I looked at Katie for a moment. Two years ago when she first started working for me, Katie was an idealistic, hippie wannabe. She carried her guitar around with her wherever she went. She could pass for a young Joni Mitchell. Katie talked about going to college for music and art. She was young and attractive. Now her hair was tangled up and matted. Her eyes were red. Her hands and nails were filthy. Her scratched up face was sunken in. This girl, who was six years younger than me, looked older than me now.

I didn’t want to get involved with Katie’s problems. I was tired of other people’s problems. I had my own. I wished she’d go away.  I was furious with her. I wanted to tell her she was a fuckup and shake some sense into her. That wouldn’t do any good. It was far too late for that. Katie was right. She couldn’t have a kid. She’d probably kill it with drugs. If I didn’t help Katie, where else would she go?
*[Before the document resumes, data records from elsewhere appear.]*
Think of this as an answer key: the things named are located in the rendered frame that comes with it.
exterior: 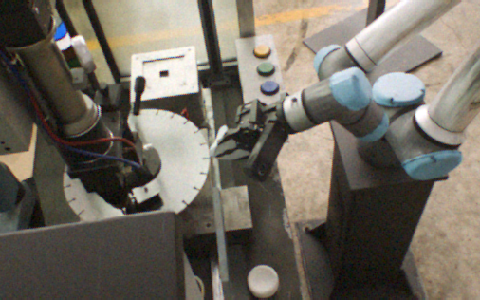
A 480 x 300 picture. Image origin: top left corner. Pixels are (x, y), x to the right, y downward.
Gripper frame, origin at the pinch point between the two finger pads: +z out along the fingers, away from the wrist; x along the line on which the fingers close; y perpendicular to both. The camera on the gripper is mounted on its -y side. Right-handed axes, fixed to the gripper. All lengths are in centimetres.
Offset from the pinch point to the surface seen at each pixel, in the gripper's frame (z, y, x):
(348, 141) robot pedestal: -12.5, 22.9, -37.5
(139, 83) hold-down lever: -4.0, -0.4, 24.7
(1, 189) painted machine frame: 5.5, -26.0, 36.4
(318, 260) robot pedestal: 33, 22, -96
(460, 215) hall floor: -13, 44, -128
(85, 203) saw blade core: 25.0, -10.0, 11.6
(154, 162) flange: 13.3, 0.3, 5.1
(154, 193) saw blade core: 12.9, -7.0, 3.6
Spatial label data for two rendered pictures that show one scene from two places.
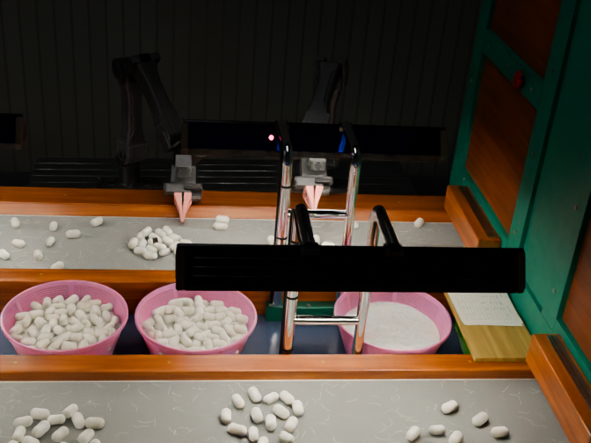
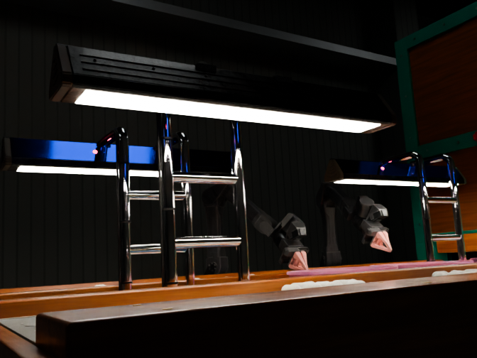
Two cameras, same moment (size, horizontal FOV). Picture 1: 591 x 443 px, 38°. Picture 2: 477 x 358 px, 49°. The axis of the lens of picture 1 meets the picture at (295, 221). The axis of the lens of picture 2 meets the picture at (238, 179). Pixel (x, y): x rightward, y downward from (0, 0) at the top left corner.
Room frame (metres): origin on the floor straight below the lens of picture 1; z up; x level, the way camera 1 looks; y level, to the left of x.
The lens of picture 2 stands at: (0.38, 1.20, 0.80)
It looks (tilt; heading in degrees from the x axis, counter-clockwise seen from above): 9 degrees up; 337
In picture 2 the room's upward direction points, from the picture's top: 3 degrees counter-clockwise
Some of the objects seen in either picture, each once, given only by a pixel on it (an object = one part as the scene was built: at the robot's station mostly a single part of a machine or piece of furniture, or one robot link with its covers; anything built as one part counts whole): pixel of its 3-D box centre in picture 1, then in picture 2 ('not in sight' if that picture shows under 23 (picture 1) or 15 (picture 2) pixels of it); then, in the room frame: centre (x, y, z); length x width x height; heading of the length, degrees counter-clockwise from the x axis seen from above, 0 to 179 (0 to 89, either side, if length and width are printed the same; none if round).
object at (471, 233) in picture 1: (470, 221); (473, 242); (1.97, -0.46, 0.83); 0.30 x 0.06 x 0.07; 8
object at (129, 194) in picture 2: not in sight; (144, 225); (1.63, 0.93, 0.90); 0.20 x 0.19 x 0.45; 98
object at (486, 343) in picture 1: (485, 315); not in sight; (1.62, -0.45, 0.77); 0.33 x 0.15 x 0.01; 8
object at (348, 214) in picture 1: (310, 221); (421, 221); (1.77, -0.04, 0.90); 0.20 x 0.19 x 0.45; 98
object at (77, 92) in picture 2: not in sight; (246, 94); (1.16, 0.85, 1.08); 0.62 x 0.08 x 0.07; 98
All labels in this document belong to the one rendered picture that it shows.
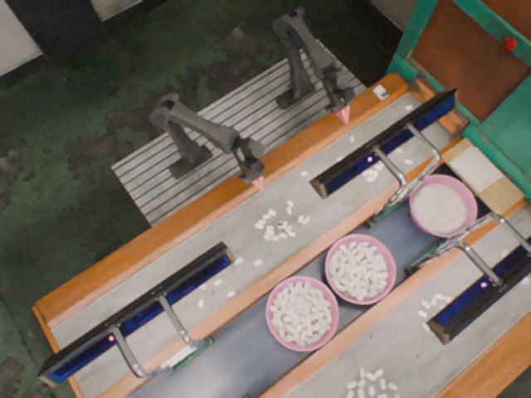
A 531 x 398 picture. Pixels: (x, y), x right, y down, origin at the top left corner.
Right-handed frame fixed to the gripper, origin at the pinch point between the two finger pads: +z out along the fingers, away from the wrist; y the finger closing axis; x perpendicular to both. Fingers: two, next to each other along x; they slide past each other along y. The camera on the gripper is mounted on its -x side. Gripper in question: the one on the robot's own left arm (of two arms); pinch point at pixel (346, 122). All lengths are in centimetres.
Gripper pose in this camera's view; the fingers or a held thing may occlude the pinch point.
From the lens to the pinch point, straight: 171.1
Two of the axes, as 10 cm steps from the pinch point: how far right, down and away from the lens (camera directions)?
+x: -3.7, -2.2, 9.0
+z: 4.5, 8.1, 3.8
Probably to her dealer to get one last fix and overdoese for real. I had to help her whether I liked it or not. Everyone needs help from time to time. Maybe someday Katie would repay me if I needed help. But that was doubtful.

“I’ll drive you to Allentown and pay for it,” I finally said. “But after that you have to get yourself cleaned up and you are paying me back. Got it?”

“I will. I promise.”

I smiled. I didn’t believe her for a second but I was willing to take a chance.

“One more thing,” I said. “You stink and look terrible. Take a shower and wear some clean clothes Friday morning.”

“I’ve been living in an abandoned house. There’s no water.”

“You can shower at my place. I’ll get you some clothes.”

“Thanks. I swear I’ll pay you back.”

“When was the last time you ate, Katie. You look like an anorexic.”

“Yesterday. Make the day before. I’m not sure.”

“Sit down. I’ll make you a sandwich.